"On television, bride abduction seems far away from one's personal fate. But when it happens in your immediate proximity, it changes how you think. It really got to me," Svetlana remembers. Together the two students managed to dissuade the kidnappers from carrying out their plan.

However, the uncomfortable feeling stayed. "The tragedy of this story is that my roommate actually married her kidnapper a few months later", says Svetlana. Since then, all contact has been lost between the two friends.

There should be no future for bride abduction in Kyrgyzstan. Of that, Svetlana is convinced. With her project "Ala kachuu is no cool!" she has set herself the goal of convincing young people to acknowledge bride abduction for what it really is: a crime.

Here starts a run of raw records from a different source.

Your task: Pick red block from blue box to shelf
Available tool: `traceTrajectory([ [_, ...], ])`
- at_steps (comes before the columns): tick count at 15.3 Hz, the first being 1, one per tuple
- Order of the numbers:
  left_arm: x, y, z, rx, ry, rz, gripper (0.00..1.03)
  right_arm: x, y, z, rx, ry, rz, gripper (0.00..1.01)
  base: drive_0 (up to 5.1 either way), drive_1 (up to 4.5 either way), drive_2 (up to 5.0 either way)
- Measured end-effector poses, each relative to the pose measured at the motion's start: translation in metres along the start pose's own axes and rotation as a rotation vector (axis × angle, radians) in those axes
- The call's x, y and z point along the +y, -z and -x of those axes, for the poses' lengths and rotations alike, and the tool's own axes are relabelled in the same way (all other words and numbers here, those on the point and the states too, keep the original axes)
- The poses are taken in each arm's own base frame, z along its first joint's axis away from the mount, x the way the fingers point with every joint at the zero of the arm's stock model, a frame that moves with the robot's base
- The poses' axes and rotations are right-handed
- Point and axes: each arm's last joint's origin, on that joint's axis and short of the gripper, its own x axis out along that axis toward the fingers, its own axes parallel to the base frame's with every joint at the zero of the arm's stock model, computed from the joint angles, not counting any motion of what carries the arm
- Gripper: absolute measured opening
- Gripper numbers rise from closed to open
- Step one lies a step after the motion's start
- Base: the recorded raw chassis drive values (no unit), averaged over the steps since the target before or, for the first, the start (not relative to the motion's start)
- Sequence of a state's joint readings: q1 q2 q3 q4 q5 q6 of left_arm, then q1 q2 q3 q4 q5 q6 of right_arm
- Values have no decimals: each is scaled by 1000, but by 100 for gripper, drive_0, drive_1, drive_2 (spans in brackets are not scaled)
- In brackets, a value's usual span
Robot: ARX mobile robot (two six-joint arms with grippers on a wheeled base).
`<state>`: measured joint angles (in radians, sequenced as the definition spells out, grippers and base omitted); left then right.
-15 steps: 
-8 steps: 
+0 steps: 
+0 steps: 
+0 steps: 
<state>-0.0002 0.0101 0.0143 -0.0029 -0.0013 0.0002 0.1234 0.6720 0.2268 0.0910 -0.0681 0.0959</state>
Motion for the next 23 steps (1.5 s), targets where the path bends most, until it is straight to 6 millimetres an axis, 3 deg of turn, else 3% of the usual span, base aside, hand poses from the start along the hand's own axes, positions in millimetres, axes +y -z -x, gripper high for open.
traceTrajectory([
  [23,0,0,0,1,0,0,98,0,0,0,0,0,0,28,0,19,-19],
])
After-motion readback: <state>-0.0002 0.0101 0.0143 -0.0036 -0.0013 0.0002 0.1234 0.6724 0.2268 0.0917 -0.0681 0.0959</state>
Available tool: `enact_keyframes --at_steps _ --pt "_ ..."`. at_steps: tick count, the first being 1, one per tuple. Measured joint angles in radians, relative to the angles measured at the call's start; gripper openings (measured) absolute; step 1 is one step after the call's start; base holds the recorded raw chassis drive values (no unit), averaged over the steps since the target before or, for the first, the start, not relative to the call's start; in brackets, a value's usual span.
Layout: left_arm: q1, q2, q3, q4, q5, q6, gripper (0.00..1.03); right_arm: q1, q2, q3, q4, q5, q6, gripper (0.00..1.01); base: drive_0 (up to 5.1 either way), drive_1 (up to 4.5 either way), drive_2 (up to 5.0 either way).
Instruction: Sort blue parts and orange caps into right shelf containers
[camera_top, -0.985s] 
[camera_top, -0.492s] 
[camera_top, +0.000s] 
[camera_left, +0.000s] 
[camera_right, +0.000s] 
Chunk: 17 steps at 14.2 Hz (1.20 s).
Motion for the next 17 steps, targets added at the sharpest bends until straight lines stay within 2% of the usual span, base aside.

Kyrgyz students during one of Svetlanaʹs workshops (photo: Svetlana Dzardanova)
Successful education and violence prevention: During Svetlana's workshops, Kyrgyz students watched her film and studied the information brochures on bride abduction. Many of them contributed their personal experiences to the workshop

In her opinion, it is essential that both young women and their parents become aware of their rights, duties and responsibilities. In order to establish common ground, Svetlana gathered various experts around a round table: human rights representatives, scientists, journalists, religious scholars and interested citizens exchanged information about legal bases and existing local projects and thus contributed to clarifying the role of politics and media.

Tangible results

Based on the results of the expert discussion, Svetlana and some supporters organised a four-day training course for school children from the suburbs of the Kyrgyz capital Bishkek. Guided by expert instructors, the students discussed stereotypical gender roles that can take the form of discrimination or domestic violence.

Almost all participants brought personal experience to the workshop. Many of them knew kidnap victims personally or even men involved in a kidnapping. During the workshop they had the opportunity to exchange their experiences. By the end of the training course many participants were convinced that they did not want to participate in an abduction and would even seek to protect people at risk.